Some of Razaf's early poems were published in 1917–18 in the Hubert Harrison-edited Voice, the first newspaper of the "New Negro Movement". Razaf collaborated with composers Eubie Blake, Don Redman, James P. Johnson, Harry Brooks, and Fats Waller. Among the best-known Razaf-Waller collaborations are "Ain't Misbehavin'", "Honeysuckle Rose", "The Joint Is Jumpin'", "Willow Tree", "Keepin' Out of Mischief Now" and "(What Did I Do to Be So) Black and Blue". His music was played by other Tin Pan Alley musicians, as well as Benny Goodman, Eubie Blake, Cab Calloway and many others.

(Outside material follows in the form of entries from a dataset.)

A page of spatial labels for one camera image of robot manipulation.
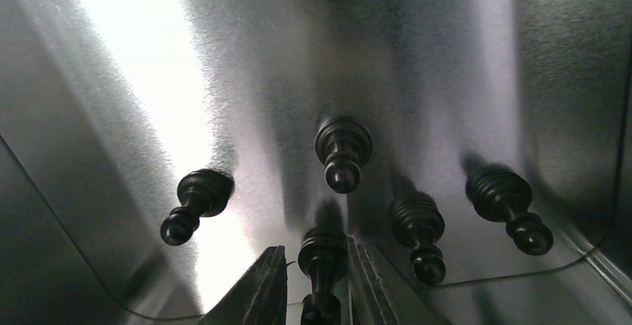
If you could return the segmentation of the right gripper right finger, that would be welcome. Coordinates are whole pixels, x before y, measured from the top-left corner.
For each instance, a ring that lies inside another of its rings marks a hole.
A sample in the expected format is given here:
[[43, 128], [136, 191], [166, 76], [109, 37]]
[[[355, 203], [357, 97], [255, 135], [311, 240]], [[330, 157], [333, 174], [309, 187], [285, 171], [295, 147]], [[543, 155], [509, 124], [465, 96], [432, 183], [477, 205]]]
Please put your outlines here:
[[385, 255], [371, 244], [347, 239], [352, 324], [448, 324], [423, 302]]

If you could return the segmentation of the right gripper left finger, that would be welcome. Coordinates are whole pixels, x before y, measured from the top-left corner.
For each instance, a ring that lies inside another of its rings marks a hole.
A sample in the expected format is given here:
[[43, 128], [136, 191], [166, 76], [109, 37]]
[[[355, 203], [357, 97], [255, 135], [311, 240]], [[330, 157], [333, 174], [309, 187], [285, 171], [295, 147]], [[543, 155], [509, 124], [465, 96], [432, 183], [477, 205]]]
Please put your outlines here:
[[285, 248], [267, 247], [199, 324], [285, 324], [288, 275]]

He was a contributor and editor of the Universal Negro Improvement Association and African Communities League's Negro World newspaper.

He also wrote quite a number of raunchy 'character' blues-type songs for many of the women blues singers of the 1920s.  He also made a number of records as vocalist (both as solo and as vocalist for jazz groups, including a handful by James P. Johnson and Fletcher Henderson).

He was married to Jean Blackwell Hutson from 1939 to 1947.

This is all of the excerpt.